#### ABOUT THIS EXERCISE:
Give back all the data exactly, line by line.

#### COLLECTED DATA:
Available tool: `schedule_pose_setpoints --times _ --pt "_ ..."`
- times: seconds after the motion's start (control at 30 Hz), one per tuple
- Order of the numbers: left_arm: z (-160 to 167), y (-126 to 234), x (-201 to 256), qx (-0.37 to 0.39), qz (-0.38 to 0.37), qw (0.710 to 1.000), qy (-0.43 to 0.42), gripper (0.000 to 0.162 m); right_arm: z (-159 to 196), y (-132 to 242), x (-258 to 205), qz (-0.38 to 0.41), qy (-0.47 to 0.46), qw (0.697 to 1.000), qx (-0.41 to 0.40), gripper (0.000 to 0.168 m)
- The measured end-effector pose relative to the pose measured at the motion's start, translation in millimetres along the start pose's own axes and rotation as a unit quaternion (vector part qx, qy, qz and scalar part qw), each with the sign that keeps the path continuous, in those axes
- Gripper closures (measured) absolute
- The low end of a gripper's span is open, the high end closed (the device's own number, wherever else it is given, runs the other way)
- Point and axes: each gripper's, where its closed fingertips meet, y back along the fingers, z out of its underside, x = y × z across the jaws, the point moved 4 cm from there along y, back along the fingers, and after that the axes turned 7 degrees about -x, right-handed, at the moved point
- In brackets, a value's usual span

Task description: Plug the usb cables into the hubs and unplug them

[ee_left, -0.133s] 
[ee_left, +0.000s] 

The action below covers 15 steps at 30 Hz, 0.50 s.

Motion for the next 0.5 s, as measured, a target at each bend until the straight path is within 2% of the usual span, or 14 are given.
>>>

#### YOUR RESPONSE:
Available tool: `schedule_pose_setpoints --times _ --pt "_ ..."`
- times: seconds after the motion's start (control at 30 Hz), one per tuple
- Order of the numbers: left_arm: z (-160 to 167), y (-126 to 234), x (-201 to 256), qx (-0.37 to 0.39), qz (-0.38 to 0.37), qw (0.710 to 1.000), qy (-0.43 to 0.42), gripper (0.000 to 0.162 m); right_arm: z (-159 to 196), y (-132 to 242), x (-258 to 205), qz (-0.38 to 0.41), qy (-0.47 to 0.46), qw (0.697 to 1.000), qx (-0.41 to 0.40), gripper (0.000 to 0.168 m)
- The measured end-effector pose relative to the pose measured at the motion's start, translation in millimetres along the start pose's own axes and rotation as a unit quaternion (vector part qx, qy, qz and scalar part qw), each with the sign that keeps the path continuous, in those axes
- Gripper closures (measured) absolute
- The low end of a gripper's span is open, the high end closed (the device's own number, wherever else it is given, runs the other way)
- Point and axes: each gripper's, where its closed fingertips meet, y back along the fingers, z out of its underside, x = y × z across the jaws, the point moved 4 cm from there along y, back along the fingers, and after that the axes turned 7 degrees about -x, right-handed, at the moved point
- In brackets, a value's usual span

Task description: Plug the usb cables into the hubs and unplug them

[ee_left, -0.133s] 
[ee_left, +0.000s] 

The action below covers 15 steps at 30 Hz, 0.50 s.

Motion for the next 0.5 s, as measured, a target at each bend until the straight path is within 2% of the usual span, or 14 are given.
>>>

Nothing else is needed for this exercise.